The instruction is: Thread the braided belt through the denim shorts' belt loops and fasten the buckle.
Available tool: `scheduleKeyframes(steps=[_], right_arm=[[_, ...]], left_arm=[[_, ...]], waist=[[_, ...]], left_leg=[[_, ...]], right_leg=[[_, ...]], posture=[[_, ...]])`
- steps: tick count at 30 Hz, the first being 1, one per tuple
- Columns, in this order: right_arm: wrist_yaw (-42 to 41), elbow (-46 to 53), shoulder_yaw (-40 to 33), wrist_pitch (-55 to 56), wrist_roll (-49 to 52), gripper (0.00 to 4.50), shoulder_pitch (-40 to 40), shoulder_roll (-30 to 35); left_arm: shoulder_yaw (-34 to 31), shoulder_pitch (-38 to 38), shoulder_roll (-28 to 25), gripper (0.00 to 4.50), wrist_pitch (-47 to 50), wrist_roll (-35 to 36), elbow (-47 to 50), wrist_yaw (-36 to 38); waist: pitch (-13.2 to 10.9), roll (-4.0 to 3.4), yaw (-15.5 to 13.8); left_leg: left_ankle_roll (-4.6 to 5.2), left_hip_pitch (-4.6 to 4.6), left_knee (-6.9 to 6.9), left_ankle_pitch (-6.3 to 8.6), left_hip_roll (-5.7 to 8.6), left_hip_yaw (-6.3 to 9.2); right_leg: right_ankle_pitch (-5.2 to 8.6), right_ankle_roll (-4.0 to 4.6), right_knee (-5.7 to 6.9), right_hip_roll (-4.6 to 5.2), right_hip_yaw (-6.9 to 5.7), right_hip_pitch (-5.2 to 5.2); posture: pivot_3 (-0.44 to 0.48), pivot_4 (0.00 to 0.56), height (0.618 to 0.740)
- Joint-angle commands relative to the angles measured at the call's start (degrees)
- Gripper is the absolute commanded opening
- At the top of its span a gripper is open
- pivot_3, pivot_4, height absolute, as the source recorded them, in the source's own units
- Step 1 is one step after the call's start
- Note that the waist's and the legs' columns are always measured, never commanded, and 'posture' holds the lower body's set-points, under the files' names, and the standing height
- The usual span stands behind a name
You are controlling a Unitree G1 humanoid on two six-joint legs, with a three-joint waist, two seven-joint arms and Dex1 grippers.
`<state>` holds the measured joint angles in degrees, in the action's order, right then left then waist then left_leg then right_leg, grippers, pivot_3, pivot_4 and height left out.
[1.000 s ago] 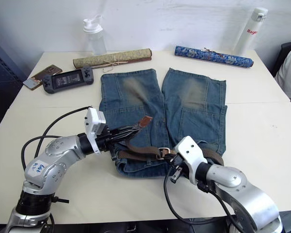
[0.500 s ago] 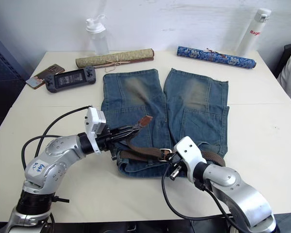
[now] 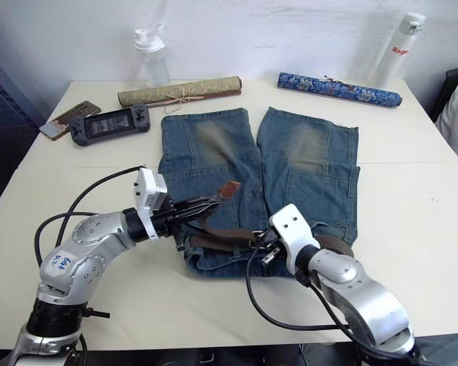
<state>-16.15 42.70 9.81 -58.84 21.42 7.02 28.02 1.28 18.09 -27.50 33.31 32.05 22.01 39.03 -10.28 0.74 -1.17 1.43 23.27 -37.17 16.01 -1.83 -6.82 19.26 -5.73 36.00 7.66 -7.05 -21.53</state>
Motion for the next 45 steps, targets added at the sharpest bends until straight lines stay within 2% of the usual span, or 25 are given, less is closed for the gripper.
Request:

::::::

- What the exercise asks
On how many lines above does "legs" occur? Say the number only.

- Exercise result
2